28.3% of the babies had a positive sepsis screen, which was if two or more criteria were satisfied. Of these, 44.7% were found to have blood culture positive sepsis, with p value 0.0001, which is highly significant.

Out of 300 neonates admitted with suspected early onset sepsis, 70 (23.3%) were diagnosed to have definite sepsis, in terms of blood culture positivity. This was compatible with the incidence of blood culture positivity reported in studies done by Joshi et al,22 Vandana et al,23 and Mamta et al,16 where it was 25%, 22% and 18% respectively.

The most frequently encountered organism in our study was Klebsiella pneumonia (27.1%) followed by Staphylococcus hemolyticus (21.4%) and Acinetobacter (12.8%). E. coli growth was seen in 8.5%, same as Staphylococcus aureus. Studies done by Indrajit et al,24 Buch et al,25 and Mamta et al,16 also concluded Klebsiella to be most commonly isolated in neonatal early onset sepsis. However, most studies did not mention Acinetobacter as common organism except in DeNIS,15 collaboration study where it grew in 22% of the blood cultures. This brings us to the conclusion that though the organisms in the maternal tract still constitute the major source for neonatal early onset sepsis, there is a drift of the organisms from the surrounding environment as well.

In our study, the organisms showed sensitivity to Ampicillin, Gentamicin, Amikacin and Cefotaxime. The combination of Cefotaxime with Amikacin, Ampicillin with Gentamicin and Cefotaxime with Gentamicin was seen to show sensitivity in 70%, 70% and 80% cases. As a result, it can be considered apt to consider Ampicillin with Gentamicin or Cefotaxime with Amikacin for the empirical treatment of neonatal early onset sepsis.

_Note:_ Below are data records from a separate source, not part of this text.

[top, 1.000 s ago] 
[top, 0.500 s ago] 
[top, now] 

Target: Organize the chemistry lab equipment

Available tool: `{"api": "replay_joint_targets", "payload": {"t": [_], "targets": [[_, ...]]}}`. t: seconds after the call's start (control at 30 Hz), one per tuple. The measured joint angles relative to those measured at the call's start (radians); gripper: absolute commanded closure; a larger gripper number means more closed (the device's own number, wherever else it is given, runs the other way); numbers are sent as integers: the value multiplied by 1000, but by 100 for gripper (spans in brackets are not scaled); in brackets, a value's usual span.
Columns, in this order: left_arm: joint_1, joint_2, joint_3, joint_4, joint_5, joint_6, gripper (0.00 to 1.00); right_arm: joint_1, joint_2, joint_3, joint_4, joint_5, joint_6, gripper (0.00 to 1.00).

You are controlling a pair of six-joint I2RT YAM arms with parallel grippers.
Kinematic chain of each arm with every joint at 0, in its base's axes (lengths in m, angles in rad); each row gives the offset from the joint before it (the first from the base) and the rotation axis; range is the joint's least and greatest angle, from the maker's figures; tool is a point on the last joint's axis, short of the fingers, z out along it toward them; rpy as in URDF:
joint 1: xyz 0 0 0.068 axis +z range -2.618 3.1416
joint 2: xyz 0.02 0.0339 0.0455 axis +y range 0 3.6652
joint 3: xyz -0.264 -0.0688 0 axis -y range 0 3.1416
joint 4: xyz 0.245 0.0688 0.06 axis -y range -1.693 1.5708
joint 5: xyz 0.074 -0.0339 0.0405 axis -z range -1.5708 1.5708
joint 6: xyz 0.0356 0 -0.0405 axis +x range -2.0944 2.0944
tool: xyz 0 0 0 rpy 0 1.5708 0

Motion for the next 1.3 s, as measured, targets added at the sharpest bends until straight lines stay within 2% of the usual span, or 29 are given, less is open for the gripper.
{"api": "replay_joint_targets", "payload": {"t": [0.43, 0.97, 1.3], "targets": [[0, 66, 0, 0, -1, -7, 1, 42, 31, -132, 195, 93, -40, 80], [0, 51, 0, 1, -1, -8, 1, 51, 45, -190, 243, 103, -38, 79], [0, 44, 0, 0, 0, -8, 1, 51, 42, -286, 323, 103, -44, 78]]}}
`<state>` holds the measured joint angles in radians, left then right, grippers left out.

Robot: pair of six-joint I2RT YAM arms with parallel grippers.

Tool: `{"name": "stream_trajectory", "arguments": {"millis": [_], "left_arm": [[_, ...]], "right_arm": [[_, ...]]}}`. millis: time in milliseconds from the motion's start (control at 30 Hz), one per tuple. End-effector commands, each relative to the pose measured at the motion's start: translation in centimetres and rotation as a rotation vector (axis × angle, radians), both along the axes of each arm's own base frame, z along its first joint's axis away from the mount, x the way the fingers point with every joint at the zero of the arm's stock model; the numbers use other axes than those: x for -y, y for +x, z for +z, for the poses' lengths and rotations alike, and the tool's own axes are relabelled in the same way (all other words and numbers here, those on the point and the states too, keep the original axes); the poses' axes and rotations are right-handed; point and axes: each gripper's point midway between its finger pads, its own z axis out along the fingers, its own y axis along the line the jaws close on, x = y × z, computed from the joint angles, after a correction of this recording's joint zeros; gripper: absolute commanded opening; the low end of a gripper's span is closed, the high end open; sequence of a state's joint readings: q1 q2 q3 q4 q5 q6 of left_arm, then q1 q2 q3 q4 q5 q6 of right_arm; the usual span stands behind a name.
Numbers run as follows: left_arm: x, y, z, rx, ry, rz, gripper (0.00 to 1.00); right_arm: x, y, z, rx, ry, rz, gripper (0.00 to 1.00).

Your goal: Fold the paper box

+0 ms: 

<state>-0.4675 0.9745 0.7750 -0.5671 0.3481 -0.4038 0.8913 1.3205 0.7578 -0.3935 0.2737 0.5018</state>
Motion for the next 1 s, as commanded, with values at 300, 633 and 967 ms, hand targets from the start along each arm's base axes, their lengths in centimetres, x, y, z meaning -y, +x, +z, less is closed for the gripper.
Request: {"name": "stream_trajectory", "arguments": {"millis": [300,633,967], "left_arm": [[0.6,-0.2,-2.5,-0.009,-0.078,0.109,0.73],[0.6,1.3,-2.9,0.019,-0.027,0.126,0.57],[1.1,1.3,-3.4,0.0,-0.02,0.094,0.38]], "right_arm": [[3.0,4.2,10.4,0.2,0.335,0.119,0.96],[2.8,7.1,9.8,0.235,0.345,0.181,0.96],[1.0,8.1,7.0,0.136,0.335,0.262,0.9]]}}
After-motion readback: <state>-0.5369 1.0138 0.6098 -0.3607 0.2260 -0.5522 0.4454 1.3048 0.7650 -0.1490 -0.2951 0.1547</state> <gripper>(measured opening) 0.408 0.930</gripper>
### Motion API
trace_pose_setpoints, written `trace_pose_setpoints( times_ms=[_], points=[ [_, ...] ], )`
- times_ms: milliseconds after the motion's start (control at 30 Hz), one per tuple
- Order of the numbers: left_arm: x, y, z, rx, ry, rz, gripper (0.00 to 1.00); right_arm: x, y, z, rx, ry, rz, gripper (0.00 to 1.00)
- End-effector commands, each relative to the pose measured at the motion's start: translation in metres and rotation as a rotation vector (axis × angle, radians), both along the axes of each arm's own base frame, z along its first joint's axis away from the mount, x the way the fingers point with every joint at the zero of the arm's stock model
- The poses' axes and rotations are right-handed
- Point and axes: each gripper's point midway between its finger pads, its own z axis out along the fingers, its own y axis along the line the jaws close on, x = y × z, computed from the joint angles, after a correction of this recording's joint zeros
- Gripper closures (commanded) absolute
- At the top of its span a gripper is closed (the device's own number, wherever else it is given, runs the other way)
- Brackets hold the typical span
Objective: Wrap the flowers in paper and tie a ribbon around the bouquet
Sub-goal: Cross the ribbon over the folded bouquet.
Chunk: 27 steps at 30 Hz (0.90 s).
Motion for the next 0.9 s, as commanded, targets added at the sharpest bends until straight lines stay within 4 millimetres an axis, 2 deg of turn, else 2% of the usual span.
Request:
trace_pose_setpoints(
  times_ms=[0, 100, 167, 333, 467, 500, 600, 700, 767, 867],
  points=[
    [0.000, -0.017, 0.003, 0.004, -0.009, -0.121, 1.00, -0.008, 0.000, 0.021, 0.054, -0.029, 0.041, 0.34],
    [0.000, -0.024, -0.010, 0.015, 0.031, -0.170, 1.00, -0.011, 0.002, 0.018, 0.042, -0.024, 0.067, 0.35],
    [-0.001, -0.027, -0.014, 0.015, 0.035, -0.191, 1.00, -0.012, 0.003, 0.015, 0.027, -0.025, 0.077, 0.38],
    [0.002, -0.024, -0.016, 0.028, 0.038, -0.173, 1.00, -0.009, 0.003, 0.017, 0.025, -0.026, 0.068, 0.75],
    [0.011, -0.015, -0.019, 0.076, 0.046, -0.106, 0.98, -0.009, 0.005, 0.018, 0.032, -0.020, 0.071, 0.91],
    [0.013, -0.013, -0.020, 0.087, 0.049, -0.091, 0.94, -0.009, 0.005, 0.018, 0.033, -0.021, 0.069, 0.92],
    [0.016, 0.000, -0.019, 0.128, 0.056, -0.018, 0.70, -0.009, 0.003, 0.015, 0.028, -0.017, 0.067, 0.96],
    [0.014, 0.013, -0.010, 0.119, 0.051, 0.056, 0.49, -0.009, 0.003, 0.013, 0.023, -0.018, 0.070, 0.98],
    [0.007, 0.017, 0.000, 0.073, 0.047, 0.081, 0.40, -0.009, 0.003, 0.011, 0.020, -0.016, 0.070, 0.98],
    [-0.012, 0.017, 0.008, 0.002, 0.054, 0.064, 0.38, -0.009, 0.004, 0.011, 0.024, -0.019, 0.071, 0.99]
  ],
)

Neonatal early onset sepsis, one of the major killers in the world of neonatology, remains to be a major disease, whose wide spectrum still poses a challenge to the best of physicians. Its constant evolution, be it in the form of risk factors or presentations or etiology and diagnosis- some olden concepts and facts remain, while new changes are to be incorporated. Thus, it is important for us to repeatedly study the clinical profile of early onset sepsis, to keep in pace with its changes and formulate appropriate guidelines for diagnosis and treatment, in order to restrict it from being a menace.

Conclusion

Neonatal early onset sepsis remains to be a burden in the state of Odisha, contributing to significant mortality, with preterm and low birth weight children being more vulnerable. Keeping a high index of suspicion in newborns with significant perinatal risk factors such as premature rupture of membranes, birth asphyxia and foul-smelling liquor, along with sepsis screen can help in early identification of early onset sepsis. With changing times, the microbiological spectrum of early onset sepsis seems to be widening and this calls for need to update our protocols and antibiotic policies accordingly, in order to abate the dangers of neonatal early onset sepsis.